Perhaps you know of them as The Thousand Islands instead of The 1000-Islands?
Regardless, if your stay in Ottawa is long enough to allow you to consider a day trip out of that beautiful city, visiting and seeing some of the 1800 plus islands that make up the world famous area known as the 1000-Islands should be on your list.
We do, and hope you will, enjoy driving the 1000 Islands Parkway, located about 150 kilometers (110 miles) south of Ottawa, paralleling many of the islands, some a few square yards in size, others, quite large, large enough to have castles built on them.
The 1000 Islands span about 80 kilometers (50 miles) of the St.

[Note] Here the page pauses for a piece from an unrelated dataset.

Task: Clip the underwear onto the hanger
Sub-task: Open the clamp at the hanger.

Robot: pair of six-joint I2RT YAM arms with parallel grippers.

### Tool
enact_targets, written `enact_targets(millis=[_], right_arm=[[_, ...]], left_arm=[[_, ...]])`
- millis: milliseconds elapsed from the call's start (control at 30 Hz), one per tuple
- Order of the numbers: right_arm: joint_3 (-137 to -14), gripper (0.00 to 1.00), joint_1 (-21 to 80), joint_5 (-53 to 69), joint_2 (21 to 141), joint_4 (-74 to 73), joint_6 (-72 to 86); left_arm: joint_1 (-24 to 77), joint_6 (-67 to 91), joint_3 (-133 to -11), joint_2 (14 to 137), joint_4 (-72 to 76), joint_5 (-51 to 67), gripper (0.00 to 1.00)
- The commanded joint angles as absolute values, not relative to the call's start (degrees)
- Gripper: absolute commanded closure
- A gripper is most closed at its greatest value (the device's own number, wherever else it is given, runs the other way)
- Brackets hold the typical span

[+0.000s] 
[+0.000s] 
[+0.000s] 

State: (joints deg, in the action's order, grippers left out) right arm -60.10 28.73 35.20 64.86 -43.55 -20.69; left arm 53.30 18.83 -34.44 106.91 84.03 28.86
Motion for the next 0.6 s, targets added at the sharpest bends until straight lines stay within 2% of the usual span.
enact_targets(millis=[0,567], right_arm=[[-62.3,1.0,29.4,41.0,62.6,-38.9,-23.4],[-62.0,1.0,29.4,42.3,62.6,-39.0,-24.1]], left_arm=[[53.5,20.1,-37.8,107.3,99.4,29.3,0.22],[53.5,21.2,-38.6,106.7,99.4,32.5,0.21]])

Lawrence River, a river that forms the boundary between Canada and the United States.
They start just downstream on the St. Lawrence, east of Kingston, Ontario. and run almost nonstop almost all the way to Brockville, Ontario.
You can drive alongside the St. Lawrence River along the 1000 Islands Parkway, gazing over sometimes calm and sometimes turbulent St. Lawrence River into New York State from the Canadian side as you sift along this bucolic roadway.
Getting to the 1000-Islands
Drive south from Parliament Hillin Ottawa on any of the north / south roads a short while until you reach the 417 highway (also known as the Queensway). Take the 417 heading west and travel 10 to 15 kilometers (6 to 9 miles) until you reach the 416 merge to the left. Take that merge and head south on the 416. After about an hour you will reach the 401 highway. Take it westbound towards Brockville.
Brockville is also a beautiful city to visit, and has had for years, what I believe, to be one of the best “fish & chip” take away restaurants anywhere, as well as one of the best parking spots on Blockhouse Island with wonderful views of the St. Lawrence allowing you to sit at and enjoy watching the busy river life sail by while you munch excellent fish and hot, home cut french fries. If your time permits, travel south from the 401 into Brockville, and enjoy what this welcoming burg has to offer.
As you pass Brockville on the highway the 401 westbound, move into the left lane as you will soon encounter the 1000 Islands Parkway exit, which exits to the left, from the busy 401 highway.
Take this exit, immediately slow down to 70-80 kilometers per hour (40-50 MPH) and enjoy the next 50 kilometers (30 miles) of scenic 1000 Islands Parkway, which ends near Gananoque Ontario. Just after you enter the 1000 Islands Parkway from the Brockville end, you can find the information signs shown below, on the right side of the Parkway. There is parking to allow you stop stop and read up.
On the Canadian side of the St. Lawrence River, the 1000 Islands Parkway offers the visitor a host of amenities as well as gorgeous vistas.
On the Thousand Islands Parkway you can find marinas to launch, rent or moor your boat (the fishing in the 1000 Islands is great!), restaurants, resorts, picnic areas, provincial campgrounds, private lodgings and campgrounds, the famous 1000 Island cruises, golf and much more.
Small villages abound along the Parkway, such as quaint Rockport, the entry to which is shown in the picture below.
The tower on Hill Island, overlooking many of the 1000 Islands, is pictured below.
From the Parkway, you can see many of the 1000 Islands, including some that are very small indeed. Small or not, a lot of these 1000 Islands are in private hands, and gosh, who doesn’t want a cottage on an island?
Even at reduced speed your time along the 1000 Islands Parkway will sift on by and when you reach Gananoque Ontario, you have reached the end of the Canadian side of the 1000 Islands Parkway.
Gananoque is worthwhile visiting for it’s own right. There you can refresh yourself for the return journey to Ottawa, or perhaps take time to visit the 1000 Islands Casino and “invest” a few dollars in gambling? Save enough for gas for your return journey though, won’t you?
Gananoque, western gateway to the 1000 Islands boasts some very nice hotels and is the home of the 1000 Islands Playhouse where a visitor can take in some world-class live theatre, right on the shores of the St. Lawrence River.